A cosmological model with logarithmic f(T) gravity and H(z) quadratic expansion

TL;DR

This paper investigates a logarithmic f(T) gravity model that explains late-time cosmic acceleration, fitting observational data with a quadratic H(z) expansion, and finds solutions akin to quintessence and phantom dark energy models.

Contribution

It introduces a novel logarithmic f(T) gravity model and demonstrates its compatibility with observational data using a quadratic H(z) parametrization.

Findings

The model predicts an accelerated expansion with q = -0.435 ± 0.028.

Results show solutions similar to quintessence and phantom models.

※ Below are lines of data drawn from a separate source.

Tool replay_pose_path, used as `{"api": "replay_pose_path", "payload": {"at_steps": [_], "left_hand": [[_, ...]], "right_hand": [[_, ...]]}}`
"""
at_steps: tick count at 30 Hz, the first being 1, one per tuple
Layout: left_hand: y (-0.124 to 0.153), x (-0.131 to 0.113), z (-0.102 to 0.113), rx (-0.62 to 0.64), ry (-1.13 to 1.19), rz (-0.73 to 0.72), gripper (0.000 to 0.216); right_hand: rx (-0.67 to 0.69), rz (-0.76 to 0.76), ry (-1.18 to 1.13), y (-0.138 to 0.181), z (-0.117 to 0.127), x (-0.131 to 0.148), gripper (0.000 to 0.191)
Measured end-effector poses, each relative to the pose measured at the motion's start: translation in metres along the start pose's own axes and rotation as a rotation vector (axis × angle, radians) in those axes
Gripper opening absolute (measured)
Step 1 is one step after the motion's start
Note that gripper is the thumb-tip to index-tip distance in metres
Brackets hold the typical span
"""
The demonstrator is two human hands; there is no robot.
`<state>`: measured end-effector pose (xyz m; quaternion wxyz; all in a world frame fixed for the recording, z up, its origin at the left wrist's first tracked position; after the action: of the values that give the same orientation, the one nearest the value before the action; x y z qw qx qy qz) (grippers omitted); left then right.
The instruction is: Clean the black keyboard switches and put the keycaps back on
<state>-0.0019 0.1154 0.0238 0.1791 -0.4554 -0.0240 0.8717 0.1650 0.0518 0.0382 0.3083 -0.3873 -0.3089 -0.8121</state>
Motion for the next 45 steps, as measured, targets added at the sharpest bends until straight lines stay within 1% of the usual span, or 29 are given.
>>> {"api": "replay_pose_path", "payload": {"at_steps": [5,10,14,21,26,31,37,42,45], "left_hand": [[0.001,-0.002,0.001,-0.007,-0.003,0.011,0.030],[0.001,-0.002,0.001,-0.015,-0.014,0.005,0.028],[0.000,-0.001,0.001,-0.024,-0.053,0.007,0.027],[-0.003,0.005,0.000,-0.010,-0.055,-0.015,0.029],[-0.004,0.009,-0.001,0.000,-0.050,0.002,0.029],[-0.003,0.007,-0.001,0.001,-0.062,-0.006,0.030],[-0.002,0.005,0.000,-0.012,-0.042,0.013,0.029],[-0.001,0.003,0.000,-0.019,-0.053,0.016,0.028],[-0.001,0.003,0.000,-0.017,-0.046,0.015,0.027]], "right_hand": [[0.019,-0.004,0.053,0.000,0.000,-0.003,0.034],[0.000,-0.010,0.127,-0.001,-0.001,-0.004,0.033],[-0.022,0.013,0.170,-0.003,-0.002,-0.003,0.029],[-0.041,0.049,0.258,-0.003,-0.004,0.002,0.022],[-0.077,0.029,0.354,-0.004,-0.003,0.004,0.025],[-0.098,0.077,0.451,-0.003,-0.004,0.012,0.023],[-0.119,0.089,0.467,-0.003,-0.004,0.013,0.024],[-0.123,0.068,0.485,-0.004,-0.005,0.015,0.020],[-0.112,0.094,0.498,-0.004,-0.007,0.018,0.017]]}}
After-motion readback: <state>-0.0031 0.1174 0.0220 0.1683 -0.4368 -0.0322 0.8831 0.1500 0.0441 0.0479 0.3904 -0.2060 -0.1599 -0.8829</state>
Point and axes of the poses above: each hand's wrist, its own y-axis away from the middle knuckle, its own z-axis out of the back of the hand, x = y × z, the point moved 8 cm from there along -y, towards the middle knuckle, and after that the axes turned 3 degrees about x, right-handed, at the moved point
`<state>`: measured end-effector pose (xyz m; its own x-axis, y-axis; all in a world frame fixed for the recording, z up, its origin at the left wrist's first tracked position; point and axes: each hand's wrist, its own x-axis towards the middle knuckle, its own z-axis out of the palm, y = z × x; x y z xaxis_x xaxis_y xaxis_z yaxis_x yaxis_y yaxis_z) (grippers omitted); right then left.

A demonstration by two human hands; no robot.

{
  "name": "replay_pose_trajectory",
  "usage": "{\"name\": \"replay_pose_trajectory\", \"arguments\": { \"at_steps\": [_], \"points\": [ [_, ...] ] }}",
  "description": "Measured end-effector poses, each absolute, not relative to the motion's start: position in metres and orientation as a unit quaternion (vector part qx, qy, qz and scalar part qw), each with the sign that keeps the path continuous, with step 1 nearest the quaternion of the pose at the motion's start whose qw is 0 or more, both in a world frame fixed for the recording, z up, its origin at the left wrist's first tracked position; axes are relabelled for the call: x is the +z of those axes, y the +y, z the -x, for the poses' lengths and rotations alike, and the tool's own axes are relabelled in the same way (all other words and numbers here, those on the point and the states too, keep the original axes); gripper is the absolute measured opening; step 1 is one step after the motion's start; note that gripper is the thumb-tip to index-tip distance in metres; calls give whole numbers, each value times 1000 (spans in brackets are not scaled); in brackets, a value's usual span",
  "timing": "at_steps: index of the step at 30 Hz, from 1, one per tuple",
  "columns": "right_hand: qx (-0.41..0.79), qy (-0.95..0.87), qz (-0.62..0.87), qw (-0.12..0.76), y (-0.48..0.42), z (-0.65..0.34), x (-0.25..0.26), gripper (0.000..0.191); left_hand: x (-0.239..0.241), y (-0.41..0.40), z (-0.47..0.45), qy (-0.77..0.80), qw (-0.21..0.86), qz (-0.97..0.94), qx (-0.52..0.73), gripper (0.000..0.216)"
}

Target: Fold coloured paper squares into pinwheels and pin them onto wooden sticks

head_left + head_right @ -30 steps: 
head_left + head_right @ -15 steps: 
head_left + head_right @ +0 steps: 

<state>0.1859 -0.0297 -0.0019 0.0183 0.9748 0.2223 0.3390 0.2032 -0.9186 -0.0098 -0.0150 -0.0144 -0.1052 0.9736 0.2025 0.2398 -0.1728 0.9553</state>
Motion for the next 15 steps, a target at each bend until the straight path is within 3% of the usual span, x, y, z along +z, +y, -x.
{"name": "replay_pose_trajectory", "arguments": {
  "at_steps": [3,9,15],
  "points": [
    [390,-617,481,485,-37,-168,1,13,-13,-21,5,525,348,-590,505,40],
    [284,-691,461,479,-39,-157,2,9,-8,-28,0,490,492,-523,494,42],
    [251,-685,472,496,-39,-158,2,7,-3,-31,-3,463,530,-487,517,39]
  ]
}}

The modified gravity explains late-time acceleration without a cosmological constant.

Abstract

We study the late-time cosmological expansion of a modified teleparallel gravity model of type logarithmic type. This modified gravitational lagrangian yields a cosmological constant term and also power-law corrections to the teleparallel equivalent of general relativity (TEGR) for small $\lambda$. By using the cosmological chronometers and the type Ia supernove data from the Pantheon+SH0ES dataset, we fit the parameters of the modified gravitational dynamics assuming $H(z)$ parametrized by a quadratic expansion. The results exhibit an accelerated expansion with parameter $q = - 0.435 \pm 0.028$. In addition, we analyzed the effective energy density, pressure and state parameter $\omega$. It turns out that, this modified gravitational theory produces solutions similar to the quintessence and phantom models.